WORK ITEM: Where the string "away" appears in a line of the data, show that line.

DATASET CONTENT:

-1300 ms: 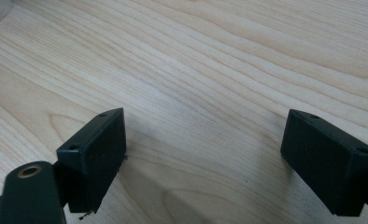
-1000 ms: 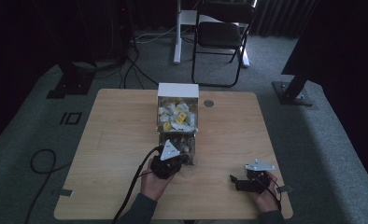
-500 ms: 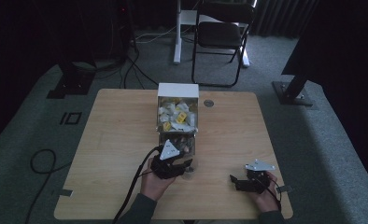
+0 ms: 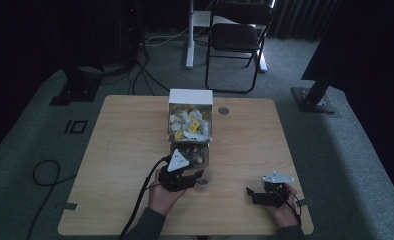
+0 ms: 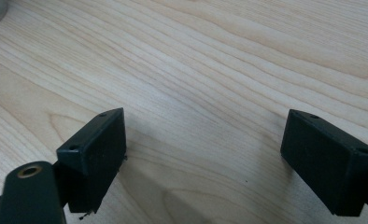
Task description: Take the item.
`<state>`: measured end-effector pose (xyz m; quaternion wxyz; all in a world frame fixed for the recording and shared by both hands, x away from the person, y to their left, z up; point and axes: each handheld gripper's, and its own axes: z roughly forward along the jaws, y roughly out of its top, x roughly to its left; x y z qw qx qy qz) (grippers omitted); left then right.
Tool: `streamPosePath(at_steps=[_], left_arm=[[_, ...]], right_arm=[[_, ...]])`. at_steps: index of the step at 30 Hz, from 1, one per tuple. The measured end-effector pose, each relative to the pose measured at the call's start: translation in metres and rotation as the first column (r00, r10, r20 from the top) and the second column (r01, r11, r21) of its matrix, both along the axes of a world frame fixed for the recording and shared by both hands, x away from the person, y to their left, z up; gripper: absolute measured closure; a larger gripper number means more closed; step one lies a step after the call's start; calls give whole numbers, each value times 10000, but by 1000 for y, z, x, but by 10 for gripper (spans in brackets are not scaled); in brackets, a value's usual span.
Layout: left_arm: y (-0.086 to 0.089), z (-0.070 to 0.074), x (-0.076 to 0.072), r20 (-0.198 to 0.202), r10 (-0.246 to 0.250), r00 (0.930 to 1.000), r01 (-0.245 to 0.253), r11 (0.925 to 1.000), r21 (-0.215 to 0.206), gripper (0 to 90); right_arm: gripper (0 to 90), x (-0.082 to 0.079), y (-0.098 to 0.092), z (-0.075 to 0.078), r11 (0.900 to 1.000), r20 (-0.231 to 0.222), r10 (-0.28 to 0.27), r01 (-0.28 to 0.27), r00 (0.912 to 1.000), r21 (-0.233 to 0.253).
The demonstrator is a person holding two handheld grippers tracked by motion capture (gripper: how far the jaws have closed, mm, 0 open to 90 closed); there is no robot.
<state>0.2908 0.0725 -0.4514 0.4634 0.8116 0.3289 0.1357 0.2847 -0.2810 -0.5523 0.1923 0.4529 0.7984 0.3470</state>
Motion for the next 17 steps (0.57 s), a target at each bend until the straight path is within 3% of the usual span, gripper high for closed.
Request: streamPosePath(at_steps=[7, 11, 17], left_arm=[[6, 0, 0, 24, 113, 9999, -113, 9999, -77, 542], [13, 1, -1, 33, 245, 9997, -244, 9993, -285, 542], [29, 2, -1, 128, 584, 9982, -581, 9979, -274, 543]], right_arm=[[140, 0, 0, 0, 10000, 1, -1, 1, 10000, -3], [140, 0, 0, 0, 10000, 0, -8, 8, 10000, 8], [140, 0, 0, 0, 10000, -1, -11, 11, 10000, 15]])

TASK SOLUTION:
`<state>`: measured end-effector pose (xyz m; quaternion wxyz; all in a world frame fixed for the recording and shared by both hands, x away from the person, y to their left, z up; point and axes: each handheld gripper's, and its own axes: z roughly forward along the jaws, y roughly out of its top, x roughly to its left; x y z qw qx qy qz) (grippers omitted); left then right.
Tool: `streamPosePath(at_steps=[_], left_arm=[[_, ...]], right_arm=[[_, ...]])`. at_steps: index of the step at 30 Hz, from 1, one per tuple. The measured end-effector pose, each relative to the pose measured at the call's start: translation in metres and rotation as the first column (r00, r10, r20 from the top) and the second column (r01, r11, r21) of its matrix, both along the axes of a world frame fixed for the recording and shared by both hands, x away from the person, y to their left, z up; gripper: absolute measured closure; a larger gripper number means more closed; step one lies a step after the call's start; calls give whole numbers, each value times 10000, but by 1000 for y, z, x, but by 10 for gripper (spans in brackets are not scaled); in brackets, a value's usual span.

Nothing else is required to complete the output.